• _Activity_
All records below should be repeated exactly, with the pictures left out.

• _Input data_
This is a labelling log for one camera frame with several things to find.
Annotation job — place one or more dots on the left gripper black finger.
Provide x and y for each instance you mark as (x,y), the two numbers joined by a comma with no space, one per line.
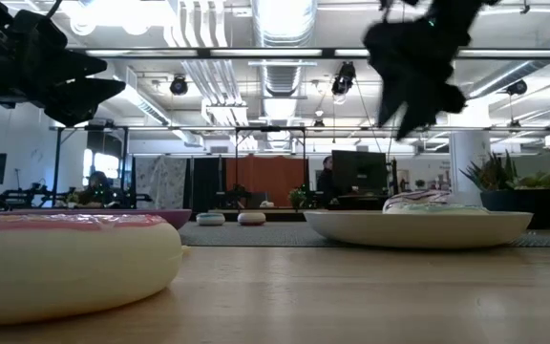
(84,98)
(74,67)

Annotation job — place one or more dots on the patterned grey cloth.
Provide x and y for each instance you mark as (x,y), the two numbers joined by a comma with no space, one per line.
(160,181)

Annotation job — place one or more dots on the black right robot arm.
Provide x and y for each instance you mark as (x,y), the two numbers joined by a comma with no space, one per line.
(456,5)

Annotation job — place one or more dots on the person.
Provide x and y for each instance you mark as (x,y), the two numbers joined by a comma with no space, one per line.
(326,181)
(98,188)

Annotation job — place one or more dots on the potted plant in black pot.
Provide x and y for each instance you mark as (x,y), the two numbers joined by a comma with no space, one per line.
(518,200)

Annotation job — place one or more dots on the black aluminium rig frame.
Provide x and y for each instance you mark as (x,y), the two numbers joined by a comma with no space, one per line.
(265,52)

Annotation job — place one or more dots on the purple plate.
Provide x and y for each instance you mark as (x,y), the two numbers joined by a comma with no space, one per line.
(170,217)

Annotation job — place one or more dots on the white round pillar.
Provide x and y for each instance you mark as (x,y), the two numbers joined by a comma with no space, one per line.
(468,162)

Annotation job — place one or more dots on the orange curtain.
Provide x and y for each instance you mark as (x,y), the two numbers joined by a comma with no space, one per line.
(268,179)

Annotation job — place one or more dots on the large pink frosted donut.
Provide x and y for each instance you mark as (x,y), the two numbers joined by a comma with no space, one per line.
(65,267)

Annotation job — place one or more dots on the large purple striped donut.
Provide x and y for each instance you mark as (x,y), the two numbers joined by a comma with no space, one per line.
(418,196)

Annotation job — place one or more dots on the cream plate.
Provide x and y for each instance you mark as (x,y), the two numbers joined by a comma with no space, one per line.
(418,229)

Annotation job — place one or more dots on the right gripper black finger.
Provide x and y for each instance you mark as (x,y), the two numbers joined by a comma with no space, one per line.
(435,102)
(393,102)

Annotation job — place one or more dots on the black hanging camera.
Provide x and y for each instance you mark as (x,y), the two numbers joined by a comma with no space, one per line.
(178,85)
(343,79)
(516,87)

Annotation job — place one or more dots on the small green background plant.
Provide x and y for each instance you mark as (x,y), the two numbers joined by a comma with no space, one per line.
(297,197)

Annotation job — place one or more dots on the small blue donut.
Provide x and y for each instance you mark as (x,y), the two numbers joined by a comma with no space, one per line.
(210,219)

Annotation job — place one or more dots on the black curtain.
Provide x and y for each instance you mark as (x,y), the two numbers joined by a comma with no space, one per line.
(207,181)

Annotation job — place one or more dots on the black monitor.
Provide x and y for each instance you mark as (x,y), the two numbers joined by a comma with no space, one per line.
(358,172)

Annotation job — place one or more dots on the small red donut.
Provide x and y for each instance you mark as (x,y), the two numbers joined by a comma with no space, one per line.
(251,219)

• _Task output_
This is a labelling log for one camera frame with several things to find.
Annotation job — place one or more dots on the left gripper black finger.
Provide x and y for each instance you mark as (x,y), the two numbers joined by a comma with no space, one per line.
(84,98)
(74,67)

Annotation job — place one or more dots on the patterned grey cloth.
Provide x and y for each instance you mark as (x,y), the two numbers joined by a comma with no space, one per line.
(160,181)

Annotation job — place one or more dots on the black right robot arm.
Provide x and y for each instance you mark as (x,y), the two numbers joined by a comma with no space, one per line.
(456,5)

Annotation job — place one or more dots on the person.
Provide x and y for each instance you mark as (x,y), the two numbers joined by a comma with no space, one per line.
(326,181)
(98,188)

Annotation job — place one or more dots on the potted plant in black pot.
Provide x and y for each instance you mark as (x,y), the two numbers joined by a comma with no space, one per line.
(518,200)

Annotation job — place one or more dots on the black aluminium rig frame.
Provide x and y for each instance you mark as (x,y), the two numbers joined by a comma with no space, one per line.
(265,52)

Annotation job — place one or more dots on the purple plate.
Provide x and y for each instance you mark as (x,y), the two numbers joined by a comma with no space, one per line.
(170,217)

Annotation job — place one or more dots on the white round pillar.
Provide x and y for each instance you mark as (x,y), the two numbers joined by a comma with no space, one per line.
(468,162)

Annotation job — place one or more dots on the orange curtain.
Provide x and y for each instance you mark as (x,y), the two numbers joined by a comma with no space, one per line.
(268,179)

Annotation job — place one or more dots on the large pink frosted donut.
Provide x and y for each instance you mark as (x,y), the two numbers joined by a comma with no space, one per line.
(65,267)

Annotation job — place one or more dots on the large purple striped donut.
Provide x and y for each instance you mark as (x,y), the two numbers joined by a comma with no space, one per line.
(418,196)

Annotation job — place one or more dots on the cream plate.
Provide x and y for each instance you mark as (x,y), the two numbers joined by a comma with no space, one per line.
(418,229)

Annotation job — place one or more dots on the right gripper black finger.
Provide x and y for each instance you mark as (x,y), the two numbers joined by a comma with no space, one per line.
(435,102)
(393,102)

Annotation job — place one or more dots on the black hanging camera.
Provide x and y for each instance you mark as (x,y), the two numbers joined by a comma with no space, one per line.
(178,85)
(343,79)
(516,87)

Annotation job — place one or more dots on the small green background plant.
Provide x and y for each instance you mark as (x,y), the two numbers joined by a comma with no space, one per line.
(297,197)

Annotation job — place one or more dots on the small blue donut.
Provide x and y for each instance you mark as (x,y), the two numbers joined by a comma with no space, one per line.
(210,219)

Annotation job — place one or more dots on the black curtain.
Provide x and y for each instance you mark as (x,y), the two numbers joined by a comma with no space, one per line.
(207,181)

Annotation job — place one or more dots on the black monitor.
Provide x and y for each instance you mark as (x,y), the two numbers joined by a comma with no space, one per line.
(358,172)

Annotation job — place one or more dots on the small red donut.
Provide x and y for each instance you mark as (x,y), the two numbers joined by a comma with no space, one per line.
(251,219)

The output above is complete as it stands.